Thorough Analysis | From Single Labels to Label Distributions: A New Approach for Facial Age Estimation
This article offers a thorough analysis of Xin Geng et al.’s paper Facial Age Estimation by Learning from Label Distributions (2011), systematically organizing its research framework and deriving the key mathematical models in detail. The analysis clarifies the definition of label distributions, examines the label distribution learning model that uses KL divergence as its objective, derives the conditional probability function based on the maximum entropy model along with its optimization algorithm IIS-LLD, and finally summarizes the paper’s experimental design and results.
Paper link: Facial Age Estimation by Learning from Label Distributions
Facial age estimation faces the challenge of data sparsity (e.g., insufficient samples in high-age groups). Inspired by the continuity of age changes (adjacent ages having similar features), Xin Geng proposed the label distribution learning framework: expanding a single age label into a distribution that covers neighboring ages. By sharing age features, this alleviates data scarcity and significantly improves generalization, especially for higher ages.
Defining Label Distributions
A label distribution is a generalization of single-label and multi-label learning. Its meaning differs from probability or fuzzy classification, though it is highly similar in mathematical structure to probability. The core idea is that each label is a correct description of the sample to a different degree, and all labels together form a complete description of the sample. Compared with traditional single-label learning, this approach better reflects inter-class correlations and is particularly suitable for tasks with continuous variables like age estimation.
Let \(\alpha\) be the original label and \(y\) a general label. Converting from a single label to a label distribution follows two basic principles:
The original label has the highest degree of description, i.e., \(P(\alpha)\) should be the maximum value in the distribution.
Labels further away from the original label have lower degrees of description, i.e., \(P(y)\) decreases as \(|y - \alpha|\) increases.
The paper uses the following two label distributions:

Gaussian Distribution, which smoothly decreases neighboring label weights via exponential decay, defined as: \[ P(y) = \frac{1}{Z} \exp \left(-\frac{(y - \alpha)^2}{2\sigma^2} \right) \]
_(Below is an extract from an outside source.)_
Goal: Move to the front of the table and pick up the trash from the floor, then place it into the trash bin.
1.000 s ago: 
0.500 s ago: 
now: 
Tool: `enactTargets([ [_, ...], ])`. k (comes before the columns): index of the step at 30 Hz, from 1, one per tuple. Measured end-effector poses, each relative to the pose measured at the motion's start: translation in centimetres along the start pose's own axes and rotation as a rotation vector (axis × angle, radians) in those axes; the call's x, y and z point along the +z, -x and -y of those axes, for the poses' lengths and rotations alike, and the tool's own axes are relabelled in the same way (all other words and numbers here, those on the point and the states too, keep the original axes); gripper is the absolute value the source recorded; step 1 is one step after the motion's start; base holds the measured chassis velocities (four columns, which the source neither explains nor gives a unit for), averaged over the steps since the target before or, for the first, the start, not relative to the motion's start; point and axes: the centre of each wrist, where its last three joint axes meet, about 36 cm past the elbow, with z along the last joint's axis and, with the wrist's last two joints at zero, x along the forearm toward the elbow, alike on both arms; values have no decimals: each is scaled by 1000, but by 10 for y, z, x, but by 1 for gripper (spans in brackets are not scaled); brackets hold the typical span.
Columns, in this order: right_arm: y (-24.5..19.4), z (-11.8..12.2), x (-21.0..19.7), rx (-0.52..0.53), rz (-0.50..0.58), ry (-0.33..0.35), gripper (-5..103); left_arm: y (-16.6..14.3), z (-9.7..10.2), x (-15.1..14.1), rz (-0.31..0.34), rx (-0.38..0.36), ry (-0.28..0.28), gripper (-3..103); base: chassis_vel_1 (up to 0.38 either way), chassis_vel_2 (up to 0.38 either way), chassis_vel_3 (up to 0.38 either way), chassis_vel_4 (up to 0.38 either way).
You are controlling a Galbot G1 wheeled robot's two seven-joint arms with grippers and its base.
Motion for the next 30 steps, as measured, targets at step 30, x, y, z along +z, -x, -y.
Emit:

Here, \(Z\) is the normalization factor and \(\sigma\) controls the spread of the distribution. The Gaussian distribution makes effective use of neighboring label information and ensures continuity modeling of age variation.
Triangle Distribution, which uses linear decay and assigns weight to neighboring labels only within a certain range: \[ P(y) = \max \left(0, 1 - \frac{|y - \alpha|}{l} \right) \]
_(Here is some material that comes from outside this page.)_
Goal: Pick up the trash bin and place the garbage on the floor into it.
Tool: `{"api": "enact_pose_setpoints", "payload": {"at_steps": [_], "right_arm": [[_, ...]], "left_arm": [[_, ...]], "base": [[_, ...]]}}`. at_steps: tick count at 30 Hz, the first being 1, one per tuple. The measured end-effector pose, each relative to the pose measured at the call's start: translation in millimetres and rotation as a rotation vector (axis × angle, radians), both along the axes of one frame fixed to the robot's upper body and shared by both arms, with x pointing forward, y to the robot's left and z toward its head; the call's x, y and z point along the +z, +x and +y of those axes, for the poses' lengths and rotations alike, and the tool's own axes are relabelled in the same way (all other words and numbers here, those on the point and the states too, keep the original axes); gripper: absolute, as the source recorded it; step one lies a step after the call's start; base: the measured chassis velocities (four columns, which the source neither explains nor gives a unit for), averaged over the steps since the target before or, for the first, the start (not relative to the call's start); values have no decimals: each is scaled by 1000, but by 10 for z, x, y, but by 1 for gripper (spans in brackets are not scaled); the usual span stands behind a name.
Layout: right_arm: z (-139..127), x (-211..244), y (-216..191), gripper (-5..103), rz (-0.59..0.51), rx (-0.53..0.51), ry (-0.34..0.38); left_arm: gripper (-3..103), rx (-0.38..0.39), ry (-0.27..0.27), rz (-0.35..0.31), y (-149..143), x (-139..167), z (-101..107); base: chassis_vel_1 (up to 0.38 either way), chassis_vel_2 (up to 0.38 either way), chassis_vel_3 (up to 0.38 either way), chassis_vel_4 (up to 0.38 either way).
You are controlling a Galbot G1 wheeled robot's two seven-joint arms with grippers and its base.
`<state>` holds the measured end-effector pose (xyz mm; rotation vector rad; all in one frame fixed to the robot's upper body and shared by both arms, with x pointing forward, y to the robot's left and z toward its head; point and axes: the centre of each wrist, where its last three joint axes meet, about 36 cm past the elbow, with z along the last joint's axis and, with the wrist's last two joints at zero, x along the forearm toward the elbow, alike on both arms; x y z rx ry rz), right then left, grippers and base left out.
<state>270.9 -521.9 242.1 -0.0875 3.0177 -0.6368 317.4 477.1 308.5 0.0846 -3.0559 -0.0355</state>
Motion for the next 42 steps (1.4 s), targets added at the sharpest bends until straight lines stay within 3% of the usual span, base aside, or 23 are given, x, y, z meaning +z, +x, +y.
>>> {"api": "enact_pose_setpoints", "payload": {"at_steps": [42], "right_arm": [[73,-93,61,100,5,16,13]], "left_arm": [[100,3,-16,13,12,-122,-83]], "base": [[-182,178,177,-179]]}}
Here, \(l\) determines the span of the distribution. Compared with the Gaussian distribution, the triangle distribution is more localized, ensuring labels far from the original label do not influence the model.
Label Distribution Model and Learning Method
Below is the basic structure for modeling and optimizing label distribution learning:


Optimization Objective: KL Divergence
Let the input space be $ \mathcal{X} = \mathbb{R}^d $ and the label space be $ \mathcal{Y} = \{ y_1, y_2, \dots, y_c \} $. In traditional classification, each sample $ x_i $ corresponds to a single label, while in label distribution learning, each sample $ x_i $ is associated with a label distribution $ P_i(y) $ that represents the weight over different labels. The goal is to learn a conditional probability distribution $ p(y|x; \theta) $ that is as close as possible to $ P_i(y) $. We use KL divergence as the criterion:\[ \theta^* = \arg\min_{\theta} \sum_i \sum_y P_i(y) \log \frac{P_i(y)}{p(y|x_i; \theta)} \]
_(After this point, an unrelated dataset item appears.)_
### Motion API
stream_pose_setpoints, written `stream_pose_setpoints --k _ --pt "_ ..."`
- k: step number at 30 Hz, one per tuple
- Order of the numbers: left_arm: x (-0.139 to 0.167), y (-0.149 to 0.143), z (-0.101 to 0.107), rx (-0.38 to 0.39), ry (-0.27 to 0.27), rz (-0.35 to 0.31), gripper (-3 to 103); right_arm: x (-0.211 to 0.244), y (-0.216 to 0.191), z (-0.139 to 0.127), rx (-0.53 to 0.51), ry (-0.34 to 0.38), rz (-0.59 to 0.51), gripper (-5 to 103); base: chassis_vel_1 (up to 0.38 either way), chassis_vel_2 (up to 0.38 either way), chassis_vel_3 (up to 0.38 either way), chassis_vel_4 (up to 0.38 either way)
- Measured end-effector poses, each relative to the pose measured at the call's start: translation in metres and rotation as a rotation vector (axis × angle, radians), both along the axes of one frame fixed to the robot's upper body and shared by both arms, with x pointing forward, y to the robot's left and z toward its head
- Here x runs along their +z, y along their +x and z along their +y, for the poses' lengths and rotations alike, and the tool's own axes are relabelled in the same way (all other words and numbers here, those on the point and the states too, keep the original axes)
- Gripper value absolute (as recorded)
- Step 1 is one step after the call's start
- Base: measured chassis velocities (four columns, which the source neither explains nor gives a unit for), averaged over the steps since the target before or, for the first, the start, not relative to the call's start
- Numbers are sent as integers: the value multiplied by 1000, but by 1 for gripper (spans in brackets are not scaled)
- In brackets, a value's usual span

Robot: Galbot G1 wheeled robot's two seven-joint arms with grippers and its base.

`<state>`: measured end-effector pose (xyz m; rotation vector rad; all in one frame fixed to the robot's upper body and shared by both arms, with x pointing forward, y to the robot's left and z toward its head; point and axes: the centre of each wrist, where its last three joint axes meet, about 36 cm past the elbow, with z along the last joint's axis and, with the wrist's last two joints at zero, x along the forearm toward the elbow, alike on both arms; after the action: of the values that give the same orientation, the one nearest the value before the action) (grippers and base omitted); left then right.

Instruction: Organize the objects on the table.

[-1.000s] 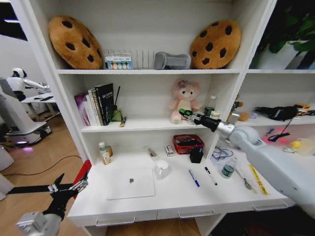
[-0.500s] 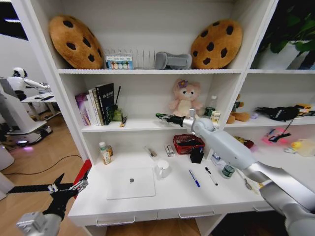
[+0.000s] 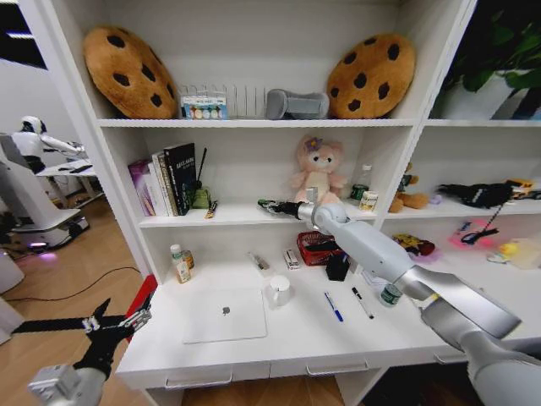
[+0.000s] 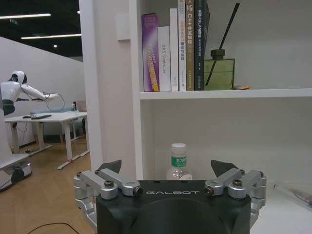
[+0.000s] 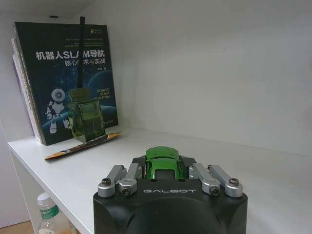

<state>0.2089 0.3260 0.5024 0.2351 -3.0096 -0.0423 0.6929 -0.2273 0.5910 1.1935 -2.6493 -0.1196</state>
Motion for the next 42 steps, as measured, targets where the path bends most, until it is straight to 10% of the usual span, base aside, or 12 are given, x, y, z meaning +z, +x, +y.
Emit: stream_pose_setpoints --k 17,27,36,42 --pt "0 0 0 0 0 0 100 -2 5 8 16 -34 1 33 0 0 0 0" --pt "0 0 0 0 0 0 100 10 -9 -6 0 -9 -8 68 0 0 0 0" --pt "0 0 0 0 0 0 100 75 -105 -43 17 110 -142 98 0 0 0 0" --pt "0 0 0 0 0 0 100 73 -221 -95 -153 -20 -310 100 0 0 0 0"
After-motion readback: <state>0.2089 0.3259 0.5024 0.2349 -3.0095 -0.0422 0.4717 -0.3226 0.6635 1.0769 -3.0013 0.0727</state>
Since \(P_i(y)\) is constant for the training samples, minimizing KL divergence is equivalent to maximizing the log-likelihood (MLE): \[ \theta^* = \arg\max_{\theta} \sum_i \sum_y P_i(y) \log p(y|x_i; \theta) \] The label distribution learning framework is closely related to traditional problems when KL divergence is used as the objective:
- In a single-label classification task, each sample has a single deterministic label, i.e., $ P_i(y) = \delta(y, y_i) $. The objective degenerates to the classic maximum likelihood estimation:
\[ \theta^* = \arg\max_{\theta} \sum_i \log p(y_i | x_i; \theta) \]
- In a multi-label classification task, each sample $ x_i $ is associated with a label set $ Y_i $, and we assume $ P_i(y) $ is uniformly distributed over multiple labels. The objective becomes an entropy-weighted label assignment, turning multi-label samples into weighted single-label samples and optimizing the MLE objective:
\[ \theta^* = \arg\max_{\theta} \sum_i \frac{1}{|Y_i|} \sum_{y \in Y_i} \log p(y | x_i; \theta) \]
Conditional Probability Form: Maximum Entropy Model
Maximum Entropy Model
To determine the form of the conditional probability function, we need to adjust parameters to optimize the KL divergence. The paper uses the maximum entropy model for the conditional probability function, which is itself an optimization problem. The objective is to maximize entropy—under constraints—so that the conditional distribution $ p(y|x; \theta) $ is as uniform as possible, contains the most information, avoids extra assumptions, and thus improves generalization: $$ \max_{p(y|x; \theta)} \sum_{x,y} \tilde{p}(x) p(y|x; \theta) \log p(y|x; \theta) $$ Here, $p(y|x; \theta)$ is the conditional probability to be optimized; $ \tilde{p}(x,y) $ is the empirical joint distribution estimated from training data; $ \tilde{p}(x) $ is the empirical marginal distribution, i.e., $ \tilde{p}(x) = \sum_y \tilde{p}(x,y) $; $ f_k(x,y) $ are feature functions describing relationships between input $ x $ and label $ y $; and $ \theta $ are model parameters that determine the shape of the conditional distribution.There are two constraints in the maximum entropy model:
- Expectation constraint on feature functions, requiring the model’s expectations to match those of the training data:
\[ \sum_{x,y} \tilde{p}(x,y) f_k(x,y) = \sum_{x,y} \tilde{p}(x) p(y|x; \theta) f_k(x,y), \quad \forall k. \]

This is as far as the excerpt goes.